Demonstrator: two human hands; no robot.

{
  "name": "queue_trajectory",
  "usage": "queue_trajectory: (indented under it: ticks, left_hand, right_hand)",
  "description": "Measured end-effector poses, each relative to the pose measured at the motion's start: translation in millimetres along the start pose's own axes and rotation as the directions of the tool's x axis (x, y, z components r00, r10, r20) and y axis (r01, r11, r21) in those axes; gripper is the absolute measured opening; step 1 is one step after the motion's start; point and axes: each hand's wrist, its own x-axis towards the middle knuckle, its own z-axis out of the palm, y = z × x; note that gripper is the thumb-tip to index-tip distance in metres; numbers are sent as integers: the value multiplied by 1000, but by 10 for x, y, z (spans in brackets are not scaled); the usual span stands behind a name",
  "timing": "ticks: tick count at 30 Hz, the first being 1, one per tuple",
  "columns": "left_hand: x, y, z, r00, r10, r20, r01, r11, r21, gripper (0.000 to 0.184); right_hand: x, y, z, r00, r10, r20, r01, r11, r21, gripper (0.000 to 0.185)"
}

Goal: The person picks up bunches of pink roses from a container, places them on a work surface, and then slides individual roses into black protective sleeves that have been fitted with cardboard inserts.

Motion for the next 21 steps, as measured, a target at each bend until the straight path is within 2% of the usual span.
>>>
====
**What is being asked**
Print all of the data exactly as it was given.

**Completed task**
Demonstrator: two human hands; no robot.

{
  "name": "queue_trajectory",
  "usage": "queue_trajectory: (indented under it: ticks, left_hand, right_hand)",
  "description": "Measured end-effector poses, each relative to the pose measured at the motion's start: translation in millimetres along the start pose's own axes and rotation as the directions of the tool's x axis (x, y, z components r00, r10, r20) and y axis (r01, r11, r21) in those axes; gripper is the absolute measured opening; step 1 is one step after the motion's start; point and axes: each hand's wrist, its own x-axis towards the middle knuckle, its own z-axis out of the palm, y = z × x; note that gripper is the thumb-tip to index-tip distance in metres; numbers are sent as integers: the value multiplied by 1000, but by 10 for x, y, z (spans in brackets are not scaled); the usual span stands behind a name",
  "timing": "ticks: tick count at 30 Hz, the first being 1, one per tuple",
  "columns": "left_hand: x, y, z, r00, r10, r20, r01, r11, r21, gripper (0.000 to 0.184); right_hand: x, y, z, r00, r10, r20, r01, r11, r21, gripper (0.000 to 0.185)"
}

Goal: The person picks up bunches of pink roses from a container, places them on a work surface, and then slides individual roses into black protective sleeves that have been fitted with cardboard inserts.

Motion for the next 21 steps, as measured, a target at each bend until the straight path is within 2% of the usual span.
>>>

This completes the response.